Particulars of Offence
RUPENI VULI SUGUTURAGA , on the 1st day of June, 2016 at Lautoka in the Western Division, penetrated the vagina of LUISA WATI SOKILAU with his penis, without the consent of the said LUISA WATI SOKILAU.
[2] The assessors had unanimously opined that the appellant was guilty of rape. Having agreed with the assessors, the trial judge had convicted the appellant and sentenced him in his absence on 19 December 2019 to a sentence of 10 years.

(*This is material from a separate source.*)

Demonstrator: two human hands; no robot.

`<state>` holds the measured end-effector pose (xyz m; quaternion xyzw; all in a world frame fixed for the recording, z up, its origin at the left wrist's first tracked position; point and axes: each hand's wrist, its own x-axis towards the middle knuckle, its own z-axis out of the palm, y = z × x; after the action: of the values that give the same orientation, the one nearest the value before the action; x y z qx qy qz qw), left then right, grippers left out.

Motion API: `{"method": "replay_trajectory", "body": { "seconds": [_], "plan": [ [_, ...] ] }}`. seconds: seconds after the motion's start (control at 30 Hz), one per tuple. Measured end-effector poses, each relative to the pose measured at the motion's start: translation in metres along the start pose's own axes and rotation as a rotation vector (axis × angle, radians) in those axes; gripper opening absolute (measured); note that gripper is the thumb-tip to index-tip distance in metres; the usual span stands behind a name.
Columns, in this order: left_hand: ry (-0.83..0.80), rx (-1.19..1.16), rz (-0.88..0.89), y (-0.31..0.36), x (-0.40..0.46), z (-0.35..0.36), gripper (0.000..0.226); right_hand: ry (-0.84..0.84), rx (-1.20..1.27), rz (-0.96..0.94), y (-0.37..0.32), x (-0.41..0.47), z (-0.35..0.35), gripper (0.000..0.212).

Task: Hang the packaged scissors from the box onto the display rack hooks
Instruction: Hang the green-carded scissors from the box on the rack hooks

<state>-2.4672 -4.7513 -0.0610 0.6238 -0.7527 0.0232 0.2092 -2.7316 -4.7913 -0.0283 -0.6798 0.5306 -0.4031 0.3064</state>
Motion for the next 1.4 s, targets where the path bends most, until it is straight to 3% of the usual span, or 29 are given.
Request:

The effective sentence was to be 09 years’, 11 months and 20 days imprisonment with a non-parole period of 08 years after deducting the remand period.
[3] The appellant had lodged in person an untimely appeal only against conviction. The factors to be considered in the matter of
enlargement of time are (i) the reason for the failure to file within time (ii) the length of the delay
(iii) whether there is a ground of merit justifying the appellate court's consideration
(iv) where there has been substantial delay, nonetheless is there a ground of appeal that will probably succeed? (v) if time is enlarged,
will the respondent be unfairly prejudiced? (vide Rasaku v State CAV0009, 0013 of 2009: 24 April 2013 [2013] FJSC 4 and Kumar v State; Sinu v State CAV0001 of 2009: 21 August 2012 [2012] FJSC 17).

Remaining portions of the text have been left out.